PPP Center pushes 26 billion pesos of PGH projects
MANILA, Philippines – The COVID-19 pandemic is expected to force the government to invest more resources in the health system with support from the private sector to better prepare for future crises.
The Center for Public-Private Partnership (PPP) said the health and economic crisis caused by the pandemic has highlighted the urgent need to invest in the delivery of health care.
Since last year, the pandemic has highlighted the serious weakness of health systems around the world and exacerbated the gaps in the quality and service of health care.
The Philippines, for its part, has not escaped the stresses encountered during the pandemic, particularly at the height of the surge in COVID-19 cases.
The PPP Center pointed out that the adoption of the Universal Health Care Act in 2019 serves as the legislative and regulatory framework for much needed health system reforms.
“As investments in health care can result in significant costs to the public sector, PPP is one of the possible delivery mechanisms for the government to achieve UHC and ensure resilient health systems,” said PPP. Center.
“The public sector should also benefit from the efficiency gains, innovation and expertise that the private sector can bring to health systems,” he said.
With this in mind, the attached agency of the National Economic and Development Authority (NEDA) lobbied for two projects at the University of the Philippines and the Philippine General Hospital (UP PGH) that should improve access to top-notch medical facilities.
These are the 21.3 billion peso UP PGH Diliman project and the 4.58 billion peso UP Manila Cancer Center project, which are among the government’s flagship infrastructure projects.
The two health projects are currently being evaluated and approved by the NEDA Investment Coordination Committee.
The 21.3 billion peso UP PGH Diliman project aims to build a world-class 700-bed hospital with integrated healthcare, education and research facilities and specialist services that are not readily available in d ‘other public hospitals.
It will also complement and strengthen the capacity of UP PGH Manila to meet the medical needs of the poor and overcrowding issues.
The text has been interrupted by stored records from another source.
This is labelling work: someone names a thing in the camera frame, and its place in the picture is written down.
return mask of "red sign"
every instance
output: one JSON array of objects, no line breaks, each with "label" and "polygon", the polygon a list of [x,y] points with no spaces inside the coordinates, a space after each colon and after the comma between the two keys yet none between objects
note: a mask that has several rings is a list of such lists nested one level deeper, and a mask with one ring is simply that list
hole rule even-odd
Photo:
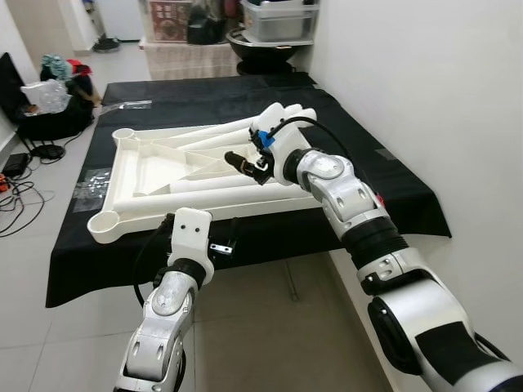
[{"label": "red sign", "polygon": [[192,1],[150,2],[157,42],[187,42],[187,23]]}]

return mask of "tiled floor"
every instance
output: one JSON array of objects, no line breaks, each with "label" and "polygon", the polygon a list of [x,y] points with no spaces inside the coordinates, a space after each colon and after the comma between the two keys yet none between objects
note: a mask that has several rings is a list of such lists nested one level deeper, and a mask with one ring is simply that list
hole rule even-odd
[{"label": "tiled floor", "polygon": [[[134,45],[84,61],[101,93],[108,82],[148,78],[143,52]],[[18,234],[0,238],[1,390],[110,391],[129,336],[141,321],[131,287],[44,308],[49,256],[93,127],[68,145],[59,163],[40,166],[31,176],[37,189],[56,194],[42,215]],[[36,208],[28,207],[27,216]],[[8,220],[5,213],[0,216],[0,227]],[[357,318],[347,313],[334,288],[327,261],[314,255],[289,265],[298,302],[291,301],[281,261],[218,271],[203,288],[185,338],[182,391],[389,390]]]}]

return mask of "blue part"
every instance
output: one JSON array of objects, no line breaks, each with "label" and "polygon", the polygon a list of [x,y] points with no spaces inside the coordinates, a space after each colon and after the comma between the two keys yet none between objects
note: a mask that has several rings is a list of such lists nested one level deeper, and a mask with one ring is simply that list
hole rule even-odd
[{"label": "blue part", "polygon": [[269,132],[265,132],[265,131],[258,132],[258,137],[260,138],[261,143],[263,144],[263,147],[265,147],[266,149],[268,149],[270,147],[270,145],[272,145],[276,141],[276,139],[274,137],[267,139],[267,135],[269,135]]}]

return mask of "plastic container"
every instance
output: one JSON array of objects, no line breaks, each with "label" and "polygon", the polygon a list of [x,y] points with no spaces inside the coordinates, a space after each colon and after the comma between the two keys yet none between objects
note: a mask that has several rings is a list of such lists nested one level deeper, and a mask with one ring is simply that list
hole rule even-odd
[{"label": "plastic container", "polygon": [[246,38],[254,42],[312,41],[318,4],[305,6],[303,0],[262,2],[256,6],[242,0]]}]

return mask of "black tablecloth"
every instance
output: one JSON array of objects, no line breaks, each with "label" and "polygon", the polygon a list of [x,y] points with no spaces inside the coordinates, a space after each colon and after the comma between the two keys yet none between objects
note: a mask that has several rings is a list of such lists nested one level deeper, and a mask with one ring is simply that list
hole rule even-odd
[{"label": "black tablecloth", "polygon": [[[305,73],[113,83],[107,88],[103,104],[133,100],[153,103],[150,109],[117,109],[100,117],[79,183],[94,169],[112,167],[116,148],[111,133],[116,129],[227,123],[257,115],[276,101],[284,105],[299,103],[314,108],[318,119],[345,144],[373,188],[383,196],[401,233],[450,236],[434,193],[400,161],[387,156],[384,147],[334,98],[316,89]],[[304,133],[313,146],[342,154],[321,130],[311,127]],[[114,243],[96,243],[87,231],[87,221],[100,208],[75,212],[76,202],[71,200],[51,254],[47,307],[64,304],[90,291],[131,284],[132,262],[150,235],[126,234]],[[235,256],[232,261],[217,261],[218,270],[341,247],[321,209],[241,218],[235,232],[239,236]],[[230,220],[212,223],[211,236],[217,242],[226,243],[230,233]],[[164,266],[169,245],[167,236],[157,237],[145,255],[142,282],[151,280],[157,269]]]}]

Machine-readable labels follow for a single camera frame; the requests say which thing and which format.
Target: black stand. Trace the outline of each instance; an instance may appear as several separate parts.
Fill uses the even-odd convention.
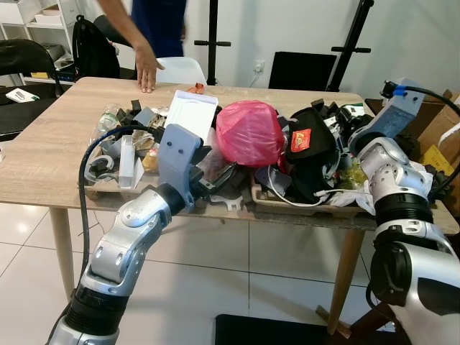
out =
[[[230,47],[231,42],[217,42],[217,13],[219,0],[209,1],[209,41],[195,41],[195,45],[208,45],[208,85],[216,85],[216,48]]]
[[[354,52],[371,52],[370,48],[357,48],[357,43],[372,6],[374,6],[374,0],[361,0],[356,14],[354,15],[353,24],[351,25],[348,37],[346,38],[345,47],[332,47],[331,50],[333,52],[341,52],[341,55],[336,70],[333,73],[331,84],[329,84],[326,89],[327,91],[339,92],[340,83],[344,78],[346,68]]]

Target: white cable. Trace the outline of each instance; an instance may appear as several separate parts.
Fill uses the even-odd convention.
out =
[[[314,206],[319,206],[321,205],[325,199],[320,199],[319,202],[317,203],[312,203],[312,204],[308,204],[308,203],[293,203],[292,201],[289,201],[288,199],[286,198],[283,198],[278,192],[277,190],[275,189],[275,187],[273,186],[273,181],[272,181],[272,177],[270,176],[270,166],[267,167],[267,171],[268,171],[268,182],[270,183],[270,187],[273,191],[273,193],[278,197],[280,198],[281,200],[283,200],[285,203],[288,203],[289,205],[291,206],[295,206],[295,207],[314,207]]]
[[[354,189],[330,189],[330,190],[322,190],[322,191],[320,191],[320,192],[316,192],[314,195],[315,195],[315,196],[318,196],[318,197],[321,197],[321,196],[325,196],[326,194],[335,193],[335,192],[367,194],[368,196],[371,195],[371,193],[363,192],[363,191],[360,191],[360,190],[354,190]]]
[[[253,80],[252,83],[251,83],[251,85],[249,85],[250,88],[254,85],[254,83],[255,83],[256,80],[258,79],[259,75],[260,75],[260,72],[257,72],[257,73],[256,73],[256,76],[254,77],[254,80]]]

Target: black backpack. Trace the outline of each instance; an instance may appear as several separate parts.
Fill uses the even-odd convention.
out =
[[[120,78],[115,47],[84,16],[77,16],[72,46],[77,80],[82,77]]]

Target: wooden table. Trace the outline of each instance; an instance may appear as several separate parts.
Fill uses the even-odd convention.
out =
[[[57,257],[68,298],[75,283],[67,209],[80,208],[78,168],[105,105],[115,102],[124,108],[130,108],[130,101],[139,99],[142,106],[169,106],[176,90],[187,90],[189,87],[163,84],[158,85],[155,92],[148,94],[141,93],[136,82],[132,80],[81,79],[5,150],[5,158],[0,163],[0,202],[50,208]],[[235,101],[257,99],[271,104],[285,116],[291,116],[299,109],[310,106],[312,101],[319,98],[323,98],[326,104],[333,101],[338,105],[362,103],[358,95],[351,93],[209,86],[206,94],[217,97],[221,106]],[[103,197],[87,202],[88,209],[102,211],[115,211],[123,204],[123,200],[117,197]],[[197,209],[191,216],[334,227],[347,231],[328,322],[331,333],[339,321],[351,284],[364,231],[373,231],[376,226],[369,216],[333,218],[324,214],[289,216],[248,211],[228,212],[221,206],[206,206]],[[445,232],[453,234],[459,231],[458,225],[443,206],[435,210],[435,218]]]

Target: white chair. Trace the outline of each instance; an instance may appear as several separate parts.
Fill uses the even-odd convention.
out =
[[[208,85],[198,61],[191,57],[161,57],[158,62],[165,69],[157,70],[157,83]]]
As a teaching and research hospital with multi-specialty capabilities, the Diliman project will house both the College of Medicine and Genomic Cancer Research.
On the other hand, the 4.58 billion pesos UP PGH Cancer Center, which will be located in PGH Manila, will be the first dedicated cancer hospital in Metro Manila with a capacity of 200 to 300 beds, offering a Affordable, world-class comprehensive cancer treatment. for public and private patients.
As part of a build-operate-transfer program, the cancer center will serve both charitable and private patients.
The private sector partner will design, finance, build and commission an entirely new hospital with separate areas for charity patients and fee-paying patients.
It will also supply equipment, maintain and manage the facilities, as well as all non-clinical services to the entire hospital on a 30-year concession proposal.